Recall that the anode is the electrode where oxidation occurs, whereas the cathode is the electrode where reduction occurs. We need to determine which of the two half-reactions is the oxidation half-reaction and which one is the reduction half-reaction. As a general rule, half-reactions with a more positive electrode potential (or reduction potential) will proceed as reductions in an electrochemical cell. For this problem, standard electrode potentials must be consulted (often available in a textbook or online references). We see that the electrode potential for the Cd half-reaction is \( -0.40V \) and for the Cl half-reaction is \( +1.36V \). Therefore, the Cl half-reaction will proceed as a reduction, making the platinum electrode the cathode, and the Cd half-reaction will proceed as an oxidation, making the cadmium electrode the anode.

Since the Cd half-reaction is an oxidation, the Cd metal will lose electrons and turn into \( Cd^{2+} \) ions. As a result, the Cd electrode will lose mass as the cell reaction proceeds.

Now that we have the anode and cathode half-reactions, we can combine them to find the overall cell reaction.
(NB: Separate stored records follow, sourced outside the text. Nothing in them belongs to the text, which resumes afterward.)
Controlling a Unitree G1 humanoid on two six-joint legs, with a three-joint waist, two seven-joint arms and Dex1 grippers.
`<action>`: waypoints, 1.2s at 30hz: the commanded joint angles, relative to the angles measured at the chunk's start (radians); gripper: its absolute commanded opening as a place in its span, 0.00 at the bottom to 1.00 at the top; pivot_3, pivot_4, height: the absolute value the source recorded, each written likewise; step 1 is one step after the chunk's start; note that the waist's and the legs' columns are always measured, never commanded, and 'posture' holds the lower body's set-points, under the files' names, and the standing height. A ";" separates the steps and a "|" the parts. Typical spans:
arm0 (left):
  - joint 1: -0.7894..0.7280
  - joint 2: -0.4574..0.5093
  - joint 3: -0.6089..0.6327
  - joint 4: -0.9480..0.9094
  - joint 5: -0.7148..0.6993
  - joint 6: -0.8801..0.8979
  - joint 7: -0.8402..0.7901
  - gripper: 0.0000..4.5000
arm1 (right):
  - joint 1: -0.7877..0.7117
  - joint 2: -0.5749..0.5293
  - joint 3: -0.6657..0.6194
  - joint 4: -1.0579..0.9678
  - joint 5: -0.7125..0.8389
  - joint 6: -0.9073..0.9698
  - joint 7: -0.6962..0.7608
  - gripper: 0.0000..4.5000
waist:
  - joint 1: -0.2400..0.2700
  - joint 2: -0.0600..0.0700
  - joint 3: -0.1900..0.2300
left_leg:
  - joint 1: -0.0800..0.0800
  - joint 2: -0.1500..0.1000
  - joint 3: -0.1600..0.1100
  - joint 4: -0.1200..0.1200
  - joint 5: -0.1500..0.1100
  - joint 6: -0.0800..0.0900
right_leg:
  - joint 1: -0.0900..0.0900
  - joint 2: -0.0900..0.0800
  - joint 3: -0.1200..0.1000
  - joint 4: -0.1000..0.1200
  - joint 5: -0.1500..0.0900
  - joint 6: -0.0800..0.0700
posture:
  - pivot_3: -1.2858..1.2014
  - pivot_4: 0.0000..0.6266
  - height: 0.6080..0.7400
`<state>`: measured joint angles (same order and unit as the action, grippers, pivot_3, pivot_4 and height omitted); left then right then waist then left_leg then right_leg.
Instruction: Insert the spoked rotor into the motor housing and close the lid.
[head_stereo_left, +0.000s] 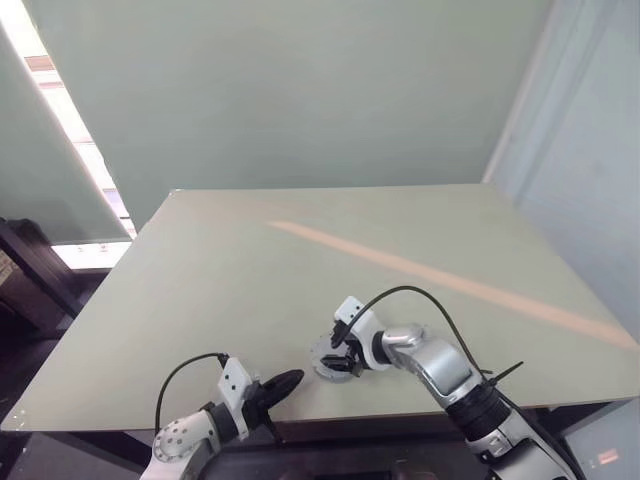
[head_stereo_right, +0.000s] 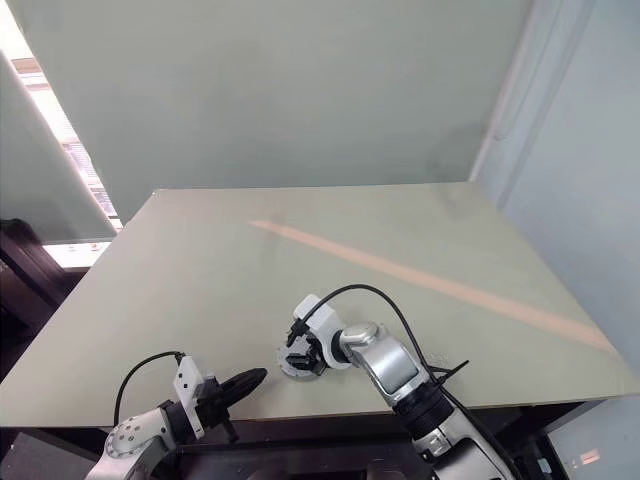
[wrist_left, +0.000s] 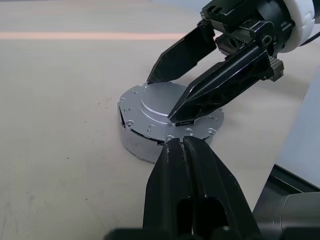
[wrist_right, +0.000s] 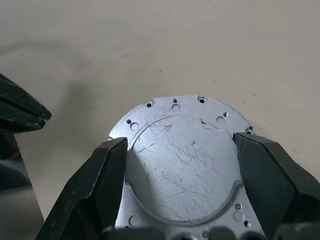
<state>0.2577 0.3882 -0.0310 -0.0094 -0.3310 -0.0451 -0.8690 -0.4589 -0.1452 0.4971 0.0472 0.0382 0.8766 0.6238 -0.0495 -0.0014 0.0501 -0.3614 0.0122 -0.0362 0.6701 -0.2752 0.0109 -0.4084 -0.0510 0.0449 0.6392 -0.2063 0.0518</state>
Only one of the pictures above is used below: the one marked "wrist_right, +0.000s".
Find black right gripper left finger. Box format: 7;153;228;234
34;136;129;240

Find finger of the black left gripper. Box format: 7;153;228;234
0;73;53;121
0;97;48;135

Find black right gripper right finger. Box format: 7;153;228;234
232;131;320;240

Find silver round motor lid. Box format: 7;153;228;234
107;93;266;235
At the anode (oxidation), the Cd half-reaction can be written as: \( Cd \rightarrow Cd^{2+} + 2e^- \) (oxidation half-reaction) At the cathode (reduction), the Cl half-reaction can be written as: \( Cl_2 + 2e^- \rightarrow 2Cl^- \) (reduction half-reaction) Adding the two half-reactions together gives the overall cell reaction: \( Cd + Cl_2 \rightarrow Cd^{2+} + 2Cl^- \)

To calculate the cell potential (emf), subtract the standard electrode potential of the anode from the standard electrode potential of the cathode: \( E_{cell} = E_{cathode} - E_{anode} \) \( E_{cell} = (+1.36V) - (-0.40V) \) \( E_{cell} = +1.76V \) Therefore, the emf generated by the cell under standard conditions is +1.76V.